A new way to identify a discrete form of dysanapsis could help clarify disproportionate growth between size of the airway tree and lung size and improve understanding of the progression of chronic obstructive pulmonary disease (COPD), according to research presented December 1 at RSNA 2024 in Chicago.
For years, researchers have questioned the underpinnings dysanapsis (the mismatch between airways and lung size), as intrinsic or pathologic, according to Stephanie Marie Aguilera from the Center for Lung Analysis and Imaging Research in the Department of Biomedical Engineering at the University of Alabama at Birmingham. Understanding is limited by what imaging metrics currently capture, she said.
Currently, measurements focus on the width of the airways along 19 locations from the trachea down to smaller airway branches. CT scans visualize the airway tree and add an additional calculation that accounts for how airways might change such as by age, height, and sex. It is a time-consuming approach, according to Aguilera.
While the current approach has been validated and linked to COPD risk, it has several key limitations, Aguilera explained during her talk. It only samples a fraction of the airway tree and potentially misses important variation in the peripheral airways.
Also, reliance on reference equations from other populations may not fully represent the demographic diversity in different inflammatory disease cohorts and, ultimately, the yield is less reflective of the actual airway-to-lung size mismatch.

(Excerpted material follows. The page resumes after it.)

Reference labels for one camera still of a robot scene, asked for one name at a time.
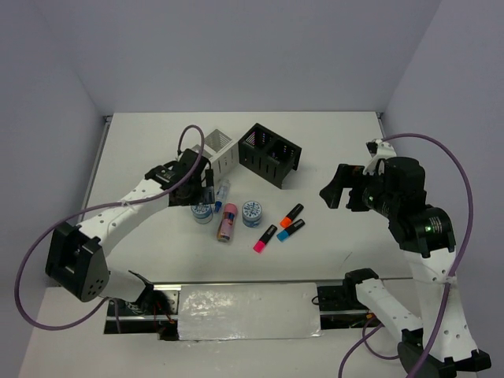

UAB researchers aimed to optimize distal airway quantification to reflect discrete dysanapsis by measuring the total volume of the entire airway tree compared to total lung volume. Using inspiratory CT scans from 8,102 patients enrolled in the Genetic Epidemiology of COPD (COPDGene) study of former and current smokers, the researchers produced a dysanapsis index of airway volume to lung volume.
They derived a more anatomically accurate 3D volumetric measure of dysanapsis using airway-to-lung volume ratio, according to Aguilera. They also hypothesized that greater volumetric dysanapsis, indicated by lower airway-to-lung volume ratios, is associated with respiratory morbidity and mortality in COPD. Further, they categorized volumetric dysanapsis into quartiles and performed multivariable Cox proportional hazards analysis to test its association with mortality. Aguilera said the method takes approximately 5 minutes.
Among the results shared during the session: In adjusted multivariable analyses, volumetric dysanapsis was independently associated with forced expiratory volume (FEV)1 (β = -0.03 L, 95%CI -0.01 to -0.04, p
The research is important because volumetric dysanapsis significantly enhances early COPD screening before major symptoms arise.
"Many times patients get CT scans, and a lot of them are not at high risk for airflow obstruction, but their CT scan is showing otherwise based on the structural aspect of their airways to the lung volume," Aguilera said.